Aree fabbricabili

Cosa sono
Per area fabbricabile si intende l’area utilizzabile a scopo edificatorio in base agli strumenti urbanistici generali o attuativi in vigore.

La tabella dei valori delle aree fabbricabili 2009 è valida anche per gli anni 2010 e 2011.

Quando usare la tabella
La tabella aree fabbricabili deve essere utilizzata esclusivamente per interventi edilizi semplici, soggetti a permesso di costruire semplice o SuperDia compatibile con le prescrizioni del Piano Regolatore.

Casi in cui non usare la tabella
Non è da utilizzare per le aree interessate da:

  • P.R.U.
  • Piani di Lottizzazione
  • Programmi integrati di Intervento
  • Interventi di ristrutturazione e risanamento conservativo
  • Piani soggetti a convenzionamento
  • casi analoghi che consentano di realizzare volumetrie superiori a 3 mc/mq.

Individuare il valore dell’area fabbricabile
Tenendo ferme le limitazioni del potere di accertamento da parte del Comune se l’imposta è versata sulla base di un valore non inferiore a quello predeterminato, è necessario individuare:

  • la zona BIM (da 1 a 70)
  • la superficie fondiaria del lotto oggetto dell’intervento, da rilievo fatto da professionista, dal dispositivo edilizio o dalle risultanze catastali (consistenze dei mappali catastali interessati).

Come trovare i dati
Una volta aperta la tabella Aree Fabbricabili 2009 (valida anche per gli anni 2010 e 2011), occorre individuare:

  1. la zona omogenea (esempio B1 o B3) e la zona funzionale (esempio: R, R/I, I/R, TA, R/TA ecc.) dal certificato di destinazione urbanistica o dal dispositivo edilizio
  2. il valore a mq. di superficie fondiaria a seconda dello stato giuridico dell’area (strumento edilizio operativo, strumento attuativo operativo o semplice stato di inserimento dell’area nel Piano Regolatore).
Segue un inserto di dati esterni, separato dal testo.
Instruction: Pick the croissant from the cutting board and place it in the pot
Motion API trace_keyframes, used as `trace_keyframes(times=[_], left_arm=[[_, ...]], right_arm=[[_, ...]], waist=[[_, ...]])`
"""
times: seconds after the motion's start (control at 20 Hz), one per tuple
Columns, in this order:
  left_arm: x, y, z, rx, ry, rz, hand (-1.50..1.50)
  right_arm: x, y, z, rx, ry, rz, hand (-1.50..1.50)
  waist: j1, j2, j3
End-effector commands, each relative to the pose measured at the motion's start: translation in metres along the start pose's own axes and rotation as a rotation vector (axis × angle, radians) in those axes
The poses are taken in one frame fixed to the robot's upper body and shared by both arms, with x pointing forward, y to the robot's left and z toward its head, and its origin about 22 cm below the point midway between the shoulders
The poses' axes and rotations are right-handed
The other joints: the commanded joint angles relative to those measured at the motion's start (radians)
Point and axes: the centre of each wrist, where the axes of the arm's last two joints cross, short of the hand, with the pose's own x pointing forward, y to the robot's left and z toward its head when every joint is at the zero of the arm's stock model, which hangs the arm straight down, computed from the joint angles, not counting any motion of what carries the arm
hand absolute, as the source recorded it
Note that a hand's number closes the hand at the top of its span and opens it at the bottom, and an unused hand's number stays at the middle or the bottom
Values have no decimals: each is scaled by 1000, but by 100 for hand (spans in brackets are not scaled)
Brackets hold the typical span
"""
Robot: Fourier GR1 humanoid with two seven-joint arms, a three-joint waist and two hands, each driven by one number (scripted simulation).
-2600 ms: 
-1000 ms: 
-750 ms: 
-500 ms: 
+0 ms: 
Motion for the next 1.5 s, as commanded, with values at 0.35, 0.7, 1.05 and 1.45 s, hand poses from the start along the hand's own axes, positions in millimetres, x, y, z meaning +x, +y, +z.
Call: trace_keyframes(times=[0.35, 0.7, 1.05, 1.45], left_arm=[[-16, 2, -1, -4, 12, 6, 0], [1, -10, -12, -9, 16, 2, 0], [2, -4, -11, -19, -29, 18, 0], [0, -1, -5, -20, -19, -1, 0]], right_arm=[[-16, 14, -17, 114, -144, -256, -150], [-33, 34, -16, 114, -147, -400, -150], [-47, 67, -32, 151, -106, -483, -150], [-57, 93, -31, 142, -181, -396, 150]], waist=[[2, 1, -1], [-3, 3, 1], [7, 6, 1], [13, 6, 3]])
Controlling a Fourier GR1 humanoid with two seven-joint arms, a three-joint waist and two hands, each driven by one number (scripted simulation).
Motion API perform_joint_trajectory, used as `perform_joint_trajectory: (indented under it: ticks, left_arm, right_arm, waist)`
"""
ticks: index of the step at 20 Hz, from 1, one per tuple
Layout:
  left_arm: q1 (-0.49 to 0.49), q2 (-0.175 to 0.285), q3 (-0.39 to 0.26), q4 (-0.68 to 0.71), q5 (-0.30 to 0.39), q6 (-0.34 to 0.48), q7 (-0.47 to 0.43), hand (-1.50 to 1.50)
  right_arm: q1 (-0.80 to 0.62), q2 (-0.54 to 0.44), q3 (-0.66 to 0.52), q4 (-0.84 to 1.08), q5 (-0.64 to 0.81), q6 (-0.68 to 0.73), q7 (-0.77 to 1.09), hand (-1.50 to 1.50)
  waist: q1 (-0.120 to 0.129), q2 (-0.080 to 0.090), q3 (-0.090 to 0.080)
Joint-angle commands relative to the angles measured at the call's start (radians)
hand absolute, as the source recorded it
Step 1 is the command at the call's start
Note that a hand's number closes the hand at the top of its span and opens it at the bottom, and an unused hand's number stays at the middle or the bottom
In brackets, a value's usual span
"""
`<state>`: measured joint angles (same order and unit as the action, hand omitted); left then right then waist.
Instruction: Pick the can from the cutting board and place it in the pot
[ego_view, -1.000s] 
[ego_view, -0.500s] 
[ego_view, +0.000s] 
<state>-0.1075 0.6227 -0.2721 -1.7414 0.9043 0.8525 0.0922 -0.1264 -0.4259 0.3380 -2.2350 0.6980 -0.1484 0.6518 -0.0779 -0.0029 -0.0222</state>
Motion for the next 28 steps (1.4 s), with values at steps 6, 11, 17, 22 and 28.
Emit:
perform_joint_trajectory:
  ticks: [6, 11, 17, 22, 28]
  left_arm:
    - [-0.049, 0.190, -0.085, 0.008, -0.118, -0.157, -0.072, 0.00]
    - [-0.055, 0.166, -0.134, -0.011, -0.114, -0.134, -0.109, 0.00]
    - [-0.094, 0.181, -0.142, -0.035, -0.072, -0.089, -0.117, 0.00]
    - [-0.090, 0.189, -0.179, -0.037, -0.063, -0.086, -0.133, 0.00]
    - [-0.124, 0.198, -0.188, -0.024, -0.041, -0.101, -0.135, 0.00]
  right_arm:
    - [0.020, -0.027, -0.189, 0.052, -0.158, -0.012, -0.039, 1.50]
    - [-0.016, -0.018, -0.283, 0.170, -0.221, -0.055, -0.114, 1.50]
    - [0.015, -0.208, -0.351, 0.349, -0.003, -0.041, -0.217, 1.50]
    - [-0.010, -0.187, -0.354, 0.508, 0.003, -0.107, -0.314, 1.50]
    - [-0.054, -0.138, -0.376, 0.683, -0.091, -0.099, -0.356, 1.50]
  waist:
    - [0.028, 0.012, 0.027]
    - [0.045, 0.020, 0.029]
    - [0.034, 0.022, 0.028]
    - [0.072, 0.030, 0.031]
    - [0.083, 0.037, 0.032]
Si ricorda che, ai sensi dell’art. 11 quaterdecies, c. 16, D.L. 203/05, convertito dalla L. 248/05, un'area è da considerare comunque fabbricabile se è utilizzabile a scopo edificatorio in base allo strumento urbanistico generale, indipendentemente dall'adozione di strumenti attuativi del medesimo. Nei casi di aree inserite nel semplice PRG si applicherà l’attualizzazione a 5 anni

Calcolo

  1. moltiplicare la superficie fondiaria per il valore trovato (in relazione alla destinazione di Piano Regolatore, allo stato giuridico, alla durata dei lavori edilizi)
  2. al valore così ottenuto applicare l’aliquota Ici relativa all’anno 2011 (5 per mille).

Esempio
Destinazione 70% residenziale, 30% Uffici
Proprietà dal 1/4/2008
2 anni previsti di intervento: euro/mq 2.571,31;
Valore Area: 2.571,31 x 2.450= 6.299.709,50 euro 
6.299.709,50 euro x 5/000= 31.498,54 euro ICI 
31.498,54 euro/12* 9= 23.623,91 euro anno 2011, pagabili in acconto (3 mesi) e saldo (6 mesi).

Nota bene: nel caso in cui ci fosse un adeguamento di destinazione d'uso in zone funzionali miste con corresponsione dello standard aggiuntivo bisognerà utilizzare il valore tabellare relativo alla reale situazione edilizia realizzata (es.  per la realizzazione di struttura completamente residenziale in zona funzionale I/R si dovrà considerare il valore tabellare R).

Ricorda

  • Per gli ampliamenti di fabbricati esistenti, la base imponibile è definita dal valore dell'area relativo alla volumetria effettivamente realizzabile sul sedime edificatorio (anche se si tratta di ampliamenti parziali non saturanti l'intera capacità) con effetto dal rilascio del dispositivo edilizio o di convenzione, fino al completamento delle opere
  • per le ristrutturazioni o i risanamenti conservativi la base imponibile è definita dal valore dell'area relativo alla volumetria effettivamente esistente sul sedime di ristrutturazione o oggetto di risanamento conservativo, anche se eccedente l'indice volumetrico attualmente previsto dal vigente PRG, con effetto dal rilascio del dispositivo edilizio o di convenzione, fino al completamento delle opere.